Overall, From Chance to Choice is a historically important work that all thinking bioethicists should read. It will be a particularly interesting read for transhumanists—those who embrace human-enhancing technologies. While the authors never explicitly advocate a "transhuman" future, they come awfully close at times. Consequently, most transhumanist ethicists should have very few qualms with this work.

For example, say the authors, "We may either underestimate or overestimate our eventual powers to change ourselves." They continue, "If we underestimate, then once the limitations of our imagination are revealed, we may come to revise our conception of human nature." In turn, they argue, if we come to regard the constraints of our "nature" as rather negligible, as our ability to change ourselves increases "we may then focus directly on what sorts of characteristics we want our lives and the lives of our offspring to have, whether they are human lives or not."
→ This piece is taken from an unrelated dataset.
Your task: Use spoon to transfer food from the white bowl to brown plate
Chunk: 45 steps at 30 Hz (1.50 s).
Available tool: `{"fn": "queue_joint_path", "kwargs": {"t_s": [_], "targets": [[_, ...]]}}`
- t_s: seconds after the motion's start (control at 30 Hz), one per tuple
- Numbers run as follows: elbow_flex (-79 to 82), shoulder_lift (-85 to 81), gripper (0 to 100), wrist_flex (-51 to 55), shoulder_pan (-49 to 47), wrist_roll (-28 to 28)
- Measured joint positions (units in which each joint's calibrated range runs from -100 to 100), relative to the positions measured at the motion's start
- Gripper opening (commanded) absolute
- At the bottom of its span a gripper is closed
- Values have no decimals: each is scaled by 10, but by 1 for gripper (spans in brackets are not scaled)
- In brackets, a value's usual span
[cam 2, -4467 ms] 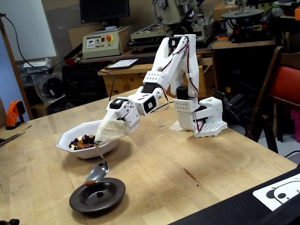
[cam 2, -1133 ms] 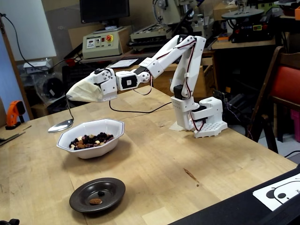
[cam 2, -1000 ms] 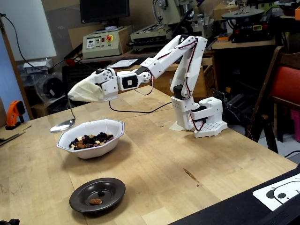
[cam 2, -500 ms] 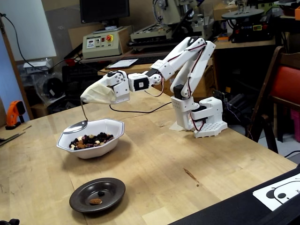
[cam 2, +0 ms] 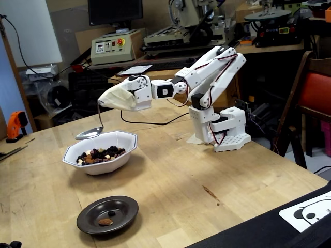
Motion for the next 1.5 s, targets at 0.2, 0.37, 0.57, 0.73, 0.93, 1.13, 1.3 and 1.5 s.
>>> {"fn": "queue_joint_path", "kwargs": {"t_s": [0.2, 0.37, 0.57, 0.73, 0.93, 1.13, 1.3, 1.5], "targets": [[29, -51, 2, 0, 3, 0], [39, -85, 2, 0, 24, 0], [51, -115, 2, 0, 37, 0], [58, -137, 2, 0, 37, 0], [67, -173, 2, 0, 37, 0], [107, -208, 2, 0, 37, 0], [128, -249, 2, 0, 37, 0], [129, -296, 2, 0, 37, 0]]}}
In some respects, argue the authors, this would be all to the good "since there was never very much to be said for the view that what is important about us, morally speaking, is that we are human beings as opposed, say, to sentient beings or to beings who combine sentience with rationality." They argue that, "Appreciation for the fungibility of DNA, the consequent malleability of life, and the permeability of so-called species barriers thus may add impetus to the efforts of animal rights activists to rid our moral theorizing of parochialism."

And eventually, given enough changes and varying routes of human speciation, "Perhaps future members in the United Nations will become increasingly uncomfortable with the phrase 'Universal Declaration of Human Rights.'"

Minor irritations

While realistic and forward-looking in most respects, however, the book does have some minor irritations.

One if its primary shortcomings is a fixation and singular focus on genetic technologies. Yes, in the era of human redesign, genetics will be a major player, but hardly the only one. It's easy to get caught up in the excitement following the successful mapping of the human genome, but other technologies that could have been addressed include neuropharmaceuticals, cybernetic implants and medical nanotechnology.

In all fairness, however, because germinal choice technologies are all but upon us, we must start formulating public policy in regards to them now. Moreover, the methodology used to decide the ethics of genetic modifications is transferable to other enhancement technologies.

From Chance to Choice is also a challenging read; those with a post-secondary education would certainly get the most out of it. (In fact, I recently learned that it is required reading for students enrolled at the University of Toronto's Joint Center for Bioethics.)

And of course, the book will also be challenging to most traditional and conservative bioethicists in that the authors advocate a soft form of eugenics and favor human enhancement. They cogently argue that it is implausible for public policy to draw a line that allows people to use genetic technology for treatments but prohibits them from undertaking enhancements.

"Through its democratic processes, a liberal society could decide to devote resources to the continual enhancement of desirable human characteristics—to embark on a process of genetic perfectionism—so long as in doing so it did not compromise its commitment to justice and the prevention of serious harm," they argue. Such a policy, they say, need not infringe on anyone's reproductive freedom if, for example, "it only encourages rather than coerces or unduly pressures prospective parents to use enhancement technologies."

In other words, the authors conclude, a just society in which where there are substantial enhancement biotechnologies can have a public policy of eugenics—in the broadest sense of the term—while maintaining social justice and improving human beings.

Conclusions such as this will keep From Chance to Choice on the lips of bioethicists for years to come.